Showing posts with label XSLT. Show all posts
Showing posts with label XSLT. Show all posts

Thursday, December 20, 2012

XSLT: Select Distinct in XSL 1.0

cThe further one dives into XSLT, it may become necessary to extract a list of unique values from an XML document. This is commonly done in SQL through the SELECT DISTINCT statement, unfortunately, there is no direct equivalent in XSLT 1.0.

In order to perform this sort of functionality, one must leverage some of the more advanced aspects of XSLT including the preceding-sibling:: or another such "axis" as it's known in XSL.

To better understand, lets look at an example.  Given the following XSD snippet:

<?xml version="1.0" encoding="UTF-8"?>
<xsd:schema xmlns:xsd="http://www.w3.org/2001/XMLSchema">
    <xsd:element name="houseCategory" abstract="true"/>
    <xsd:element name="houseCategoryText" type="xsd:string" substitutionGroup="houseCategory"/>
    <xsd:element name="houseCategoryFlag" type="xsd:boolean" substitutionGroup="houseCategory"/>
    <xsd:element name="housePurchaseDateRepresentation" abstract="true"/>
    <xsd:element name="housePurchaseDate" type="xsd:date" substitutionGroup="housePurchaseDateRepresentation"/>
    <xsd:element name="housePurchaseDateTime" type="xsd:dateTime" substitutionGroup="housePurchaseDateRepresentation"/>
</xsd:schema>

The following XSLT will extract a list of unique substitutionGroup attribute values from above and list them in the output: 

<?xml version="1.0" encoding="UTF-8"?>
  <xsl:stylesheet xmlns:xsl="http://www.w3.org/1999/XSL/Transform" version="1.0" xmlns:xsd="http://www.w3.org/2001/XMLSchema" >
  <xsl:output method="xml" indent="yes"/>
  <xsl:template match="*">
    <xsl:for-each
        select="/xsd:schema/xsd:element/@substitutionGroup[not(. = ../preceding-sibling::xsd:element/@substitutionGroup/.)]">
        
        <xsl:element name="uniqueSubstitutionGroup">
            <xsl:value-of select="."/>
        </xsl:element>
        
    </xsl:for-each>    
  </xsl:template>
</xsl:stylesheet>

The resulting output would appear something like the following:

<?xml version="1.0" encoding="utf-8"?>
<uniqueSubstitutionGroup>houseCategory</uniqueSubstitutionGroup>
<uniqueSubstitutionGroup>housePurchaseDateRepresentation</uniqueSubstitutionGroup>

The information surrounding this question was sourced in part from information provided on Stack Overflow here

Wednesday, October 24, 2012

XSLT: Namespace From Prefix in XSL 1.0

When transforming XML Schema (XSD) files in XSLT 1.0, it quickly becomes necessary to resolve the namespace from the prefix of any given element or attribute.  Sometimes these elements and attributes are not stored as actual elements and attributes, which makes it necessary to resolve them in a different manner. For example, in the following XSD snippet, iso_639-3:LanguageCodeSimpleType is not a node, element nor is it an attribute, rather it is a text value of the type attribute.

<xsd:schema 
  xmlns:xsd="http://www.w3.org/2001/XMLSchema" 
  xmlns:iso_639-3="http://niem.gov/niem/iso_639-3/2.0">
    <xsd:attribute name="languageCode" 
      type="iso_639-3:LanguageCodeSimpleType"/>
</xsd:schema>

One way to resolve what namespace the iso_639-3 prefix is associated with, is to extract the prefix from the text and use the following simple XSLT 1.0 function/template.
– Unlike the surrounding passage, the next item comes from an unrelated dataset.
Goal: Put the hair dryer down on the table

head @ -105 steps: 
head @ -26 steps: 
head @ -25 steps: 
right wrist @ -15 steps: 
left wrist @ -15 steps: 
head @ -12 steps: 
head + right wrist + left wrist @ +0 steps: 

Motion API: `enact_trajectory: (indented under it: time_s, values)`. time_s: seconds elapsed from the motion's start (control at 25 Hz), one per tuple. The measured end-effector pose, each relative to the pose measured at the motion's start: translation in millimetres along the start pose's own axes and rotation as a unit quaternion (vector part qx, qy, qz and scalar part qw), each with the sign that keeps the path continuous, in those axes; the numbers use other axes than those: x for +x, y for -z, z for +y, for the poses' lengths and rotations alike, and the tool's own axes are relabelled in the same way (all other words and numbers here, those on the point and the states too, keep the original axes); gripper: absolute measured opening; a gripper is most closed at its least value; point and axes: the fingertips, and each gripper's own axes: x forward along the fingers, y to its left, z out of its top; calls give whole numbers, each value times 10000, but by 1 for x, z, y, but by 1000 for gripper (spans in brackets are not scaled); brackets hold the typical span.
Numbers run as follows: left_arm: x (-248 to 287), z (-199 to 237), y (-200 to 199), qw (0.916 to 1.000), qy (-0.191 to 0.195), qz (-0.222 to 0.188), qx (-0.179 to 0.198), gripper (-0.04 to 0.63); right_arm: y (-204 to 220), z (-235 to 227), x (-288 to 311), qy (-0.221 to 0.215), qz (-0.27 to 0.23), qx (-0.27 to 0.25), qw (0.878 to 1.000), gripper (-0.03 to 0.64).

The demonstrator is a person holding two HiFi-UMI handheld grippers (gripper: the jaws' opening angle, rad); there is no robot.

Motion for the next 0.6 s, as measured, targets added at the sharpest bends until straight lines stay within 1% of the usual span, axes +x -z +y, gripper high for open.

<xsl:template name="namespaceFromPrefix">
  <xsl:param name="sPrefix"/>
  <xsl:value-of select="/*/namespace::*[name() = $sPrefix]"/>
</xsl:template>

If one were to pass in the prefix iso_639-3 the return value would be http://niem.gov/niem/iso_639-3/2.0

Friday, September 21, 2012

XSLT: Extract a Branch from an XML Tree

Often you may wish to extract a portion of an XML file including all of its children elements so as to better deal with it or further transform or handle it elsewhere. 

For example, in web-service-based development, it is common for a developer to “extract” the payload from a request or response envelope.  This can also be in situations where a NIEM developer wishes to obtain the payload portion of a LEXS package and further process, store or display it. 

With XSLT, it only takes the following few lines of code to pull a branch of XML out of a larger package.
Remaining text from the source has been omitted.